» **Task to complete**
Do any lines in the data below contain "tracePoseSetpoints"? If so, copy every one of them.

┄┄┄┄┄┄┄┄┄┄

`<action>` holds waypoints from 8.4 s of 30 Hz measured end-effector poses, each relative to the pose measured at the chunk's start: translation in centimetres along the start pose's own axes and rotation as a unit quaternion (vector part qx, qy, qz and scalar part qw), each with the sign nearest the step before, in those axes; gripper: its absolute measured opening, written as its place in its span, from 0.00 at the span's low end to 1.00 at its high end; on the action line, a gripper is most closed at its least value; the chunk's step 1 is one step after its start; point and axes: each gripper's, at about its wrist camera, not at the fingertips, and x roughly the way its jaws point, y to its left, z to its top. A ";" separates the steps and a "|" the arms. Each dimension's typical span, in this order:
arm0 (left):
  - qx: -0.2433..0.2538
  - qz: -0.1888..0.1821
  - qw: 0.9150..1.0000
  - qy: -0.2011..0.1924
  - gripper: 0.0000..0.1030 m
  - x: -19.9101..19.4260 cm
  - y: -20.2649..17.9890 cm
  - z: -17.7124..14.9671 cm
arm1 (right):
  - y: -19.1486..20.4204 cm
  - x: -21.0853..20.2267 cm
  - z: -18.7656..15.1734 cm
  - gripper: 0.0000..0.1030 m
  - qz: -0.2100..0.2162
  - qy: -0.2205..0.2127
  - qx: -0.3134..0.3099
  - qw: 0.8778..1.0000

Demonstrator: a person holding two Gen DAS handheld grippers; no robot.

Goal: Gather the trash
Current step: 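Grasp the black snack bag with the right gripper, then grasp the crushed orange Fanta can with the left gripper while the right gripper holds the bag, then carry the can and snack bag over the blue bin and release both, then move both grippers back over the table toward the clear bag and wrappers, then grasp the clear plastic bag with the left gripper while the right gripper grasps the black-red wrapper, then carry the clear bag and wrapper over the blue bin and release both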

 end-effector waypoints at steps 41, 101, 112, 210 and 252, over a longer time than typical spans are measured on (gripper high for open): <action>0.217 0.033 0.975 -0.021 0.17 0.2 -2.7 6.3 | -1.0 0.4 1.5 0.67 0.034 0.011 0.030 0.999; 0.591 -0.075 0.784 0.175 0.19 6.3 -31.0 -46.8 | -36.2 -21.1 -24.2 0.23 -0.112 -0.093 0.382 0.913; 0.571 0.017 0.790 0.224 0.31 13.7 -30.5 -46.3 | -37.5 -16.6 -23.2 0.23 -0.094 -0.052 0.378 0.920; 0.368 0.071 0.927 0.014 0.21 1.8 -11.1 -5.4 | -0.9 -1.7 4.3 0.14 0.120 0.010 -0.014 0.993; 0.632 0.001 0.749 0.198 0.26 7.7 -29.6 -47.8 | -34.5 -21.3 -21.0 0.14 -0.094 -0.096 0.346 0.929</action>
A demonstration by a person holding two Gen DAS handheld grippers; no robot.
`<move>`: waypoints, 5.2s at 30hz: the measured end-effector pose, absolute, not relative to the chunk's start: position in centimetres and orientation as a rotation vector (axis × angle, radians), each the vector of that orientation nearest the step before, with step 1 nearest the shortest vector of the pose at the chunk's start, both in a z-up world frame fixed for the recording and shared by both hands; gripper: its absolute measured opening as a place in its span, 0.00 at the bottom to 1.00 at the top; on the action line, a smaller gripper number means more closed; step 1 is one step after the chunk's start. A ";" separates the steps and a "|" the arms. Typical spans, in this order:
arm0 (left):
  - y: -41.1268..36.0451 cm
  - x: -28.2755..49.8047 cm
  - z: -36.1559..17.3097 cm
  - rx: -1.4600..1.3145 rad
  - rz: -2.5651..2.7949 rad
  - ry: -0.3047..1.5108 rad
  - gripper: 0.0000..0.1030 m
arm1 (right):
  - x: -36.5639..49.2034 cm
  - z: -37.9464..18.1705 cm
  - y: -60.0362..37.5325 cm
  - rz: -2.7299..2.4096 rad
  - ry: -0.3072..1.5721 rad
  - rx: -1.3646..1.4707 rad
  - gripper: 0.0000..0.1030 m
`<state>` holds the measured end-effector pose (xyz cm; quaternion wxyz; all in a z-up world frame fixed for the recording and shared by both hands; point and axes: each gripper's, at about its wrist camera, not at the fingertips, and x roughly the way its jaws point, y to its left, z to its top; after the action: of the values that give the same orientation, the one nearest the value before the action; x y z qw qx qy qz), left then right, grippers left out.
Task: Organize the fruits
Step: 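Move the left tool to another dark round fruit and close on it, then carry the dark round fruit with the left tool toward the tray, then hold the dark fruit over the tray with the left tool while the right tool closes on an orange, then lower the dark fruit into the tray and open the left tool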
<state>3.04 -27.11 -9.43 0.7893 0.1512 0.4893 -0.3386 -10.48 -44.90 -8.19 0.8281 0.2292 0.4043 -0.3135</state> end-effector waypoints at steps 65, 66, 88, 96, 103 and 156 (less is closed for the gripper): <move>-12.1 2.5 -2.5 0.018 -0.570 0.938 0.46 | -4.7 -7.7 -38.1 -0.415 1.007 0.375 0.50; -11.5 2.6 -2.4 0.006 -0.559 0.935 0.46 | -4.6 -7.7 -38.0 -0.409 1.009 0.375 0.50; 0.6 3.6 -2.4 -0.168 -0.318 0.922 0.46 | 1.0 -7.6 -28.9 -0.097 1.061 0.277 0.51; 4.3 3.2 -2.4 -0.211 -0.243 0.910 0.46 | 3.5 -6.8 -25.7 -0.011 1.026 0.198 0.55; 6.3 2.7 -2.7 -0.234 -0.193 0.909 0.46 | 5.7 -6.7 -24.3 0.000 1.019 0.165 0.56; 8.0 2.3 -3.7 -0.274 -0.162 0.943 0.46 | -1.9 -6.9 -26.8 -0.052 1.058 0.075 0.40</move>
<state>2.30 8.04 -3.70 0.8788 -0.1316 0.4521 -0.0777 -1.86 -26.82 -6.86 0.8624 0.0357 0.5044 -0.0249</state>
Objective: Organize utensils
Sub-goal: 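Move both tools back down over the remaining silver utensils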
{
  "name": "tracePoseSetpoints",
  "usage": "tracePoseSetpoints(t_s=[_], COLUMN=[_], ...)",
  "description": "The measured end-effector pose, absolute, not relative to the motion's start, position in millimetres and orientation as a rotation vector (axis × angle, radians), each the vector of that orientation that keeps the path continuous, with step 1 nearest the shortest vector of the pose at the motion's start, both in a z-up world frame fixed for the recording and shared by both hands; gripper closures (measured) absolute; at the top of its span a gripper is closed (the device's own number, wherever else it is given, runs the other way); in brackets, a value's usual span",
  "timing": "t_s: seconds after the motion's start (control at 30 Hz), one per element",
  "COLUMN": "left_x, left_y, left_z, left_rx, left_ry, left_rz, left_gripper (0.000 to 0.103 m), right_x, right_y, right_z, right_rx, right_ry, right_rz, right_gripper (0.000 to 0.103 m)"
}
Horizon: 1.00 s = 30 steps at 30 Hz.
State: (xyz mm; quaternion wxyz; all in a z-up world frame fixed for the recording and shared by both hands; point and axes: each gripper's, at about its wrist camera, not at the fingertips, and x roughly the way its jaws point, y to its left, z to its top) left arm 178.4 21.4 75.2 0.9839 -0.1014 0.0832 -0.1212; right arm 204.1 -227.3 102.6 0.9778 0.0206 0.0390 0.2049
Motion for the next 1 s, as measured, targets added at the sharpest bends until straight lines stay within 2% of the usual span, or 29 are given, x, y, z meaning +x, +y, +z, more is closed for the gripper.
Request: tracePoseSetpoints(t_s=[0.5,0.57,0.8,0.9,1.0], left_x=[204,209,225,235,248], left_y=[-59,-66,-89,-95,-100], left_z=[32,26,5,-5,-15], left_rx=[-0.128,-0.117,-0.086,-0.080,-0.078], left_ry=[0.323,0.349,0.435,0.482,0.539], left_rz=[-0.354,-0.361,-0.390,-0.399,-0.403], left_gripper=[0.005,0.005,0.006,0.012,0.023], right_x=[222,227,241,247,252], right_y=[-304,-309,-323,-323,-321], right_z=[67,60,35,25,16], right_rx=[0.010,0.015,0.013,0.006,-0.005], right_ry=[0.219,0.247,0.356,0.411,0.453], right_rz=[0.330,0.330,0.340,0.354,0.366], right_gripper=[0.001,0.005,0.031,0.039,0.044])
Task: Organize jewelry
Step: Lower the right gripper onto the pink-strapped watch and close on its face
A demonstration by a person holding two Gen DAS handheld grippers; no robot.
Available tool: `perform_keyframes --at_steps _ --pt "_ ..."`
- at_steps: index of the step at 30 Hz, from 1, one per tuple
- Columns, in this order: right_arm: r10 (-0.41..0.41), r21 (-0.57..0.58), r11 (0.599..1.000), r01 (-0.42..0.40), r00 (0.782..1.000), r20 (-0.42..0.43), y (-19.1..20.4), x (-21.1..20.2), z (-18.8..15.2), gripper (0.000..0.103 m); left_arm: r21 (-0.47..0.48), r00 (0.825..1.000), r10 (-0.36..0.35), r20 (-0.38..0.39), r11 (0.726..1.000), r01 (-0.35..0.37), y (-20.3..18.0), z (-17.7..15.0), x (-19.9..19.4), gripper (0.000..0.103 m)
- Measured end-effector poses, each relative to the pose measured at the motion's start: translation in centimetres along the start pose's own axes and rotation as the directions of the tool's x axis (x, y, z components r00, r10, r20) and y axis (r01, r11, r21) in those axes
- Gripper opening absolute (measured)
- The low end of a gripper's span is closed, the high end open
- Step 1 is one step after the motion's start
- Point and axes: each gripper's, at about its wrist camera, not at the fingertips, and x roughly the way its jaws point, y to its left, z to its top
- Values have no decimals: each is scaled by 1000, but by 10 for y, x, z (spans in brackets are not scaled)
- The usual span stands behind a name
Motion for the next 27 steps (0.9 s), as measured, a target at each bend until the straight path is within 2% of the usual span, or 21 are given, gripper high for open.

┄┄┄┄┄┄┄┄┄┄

» **Answer box**
  "name": "tracePoseSetpoints",
  "usage": "tracePoseSetpoints(t_s=[_], COLUMN=[_], ...)",
Request: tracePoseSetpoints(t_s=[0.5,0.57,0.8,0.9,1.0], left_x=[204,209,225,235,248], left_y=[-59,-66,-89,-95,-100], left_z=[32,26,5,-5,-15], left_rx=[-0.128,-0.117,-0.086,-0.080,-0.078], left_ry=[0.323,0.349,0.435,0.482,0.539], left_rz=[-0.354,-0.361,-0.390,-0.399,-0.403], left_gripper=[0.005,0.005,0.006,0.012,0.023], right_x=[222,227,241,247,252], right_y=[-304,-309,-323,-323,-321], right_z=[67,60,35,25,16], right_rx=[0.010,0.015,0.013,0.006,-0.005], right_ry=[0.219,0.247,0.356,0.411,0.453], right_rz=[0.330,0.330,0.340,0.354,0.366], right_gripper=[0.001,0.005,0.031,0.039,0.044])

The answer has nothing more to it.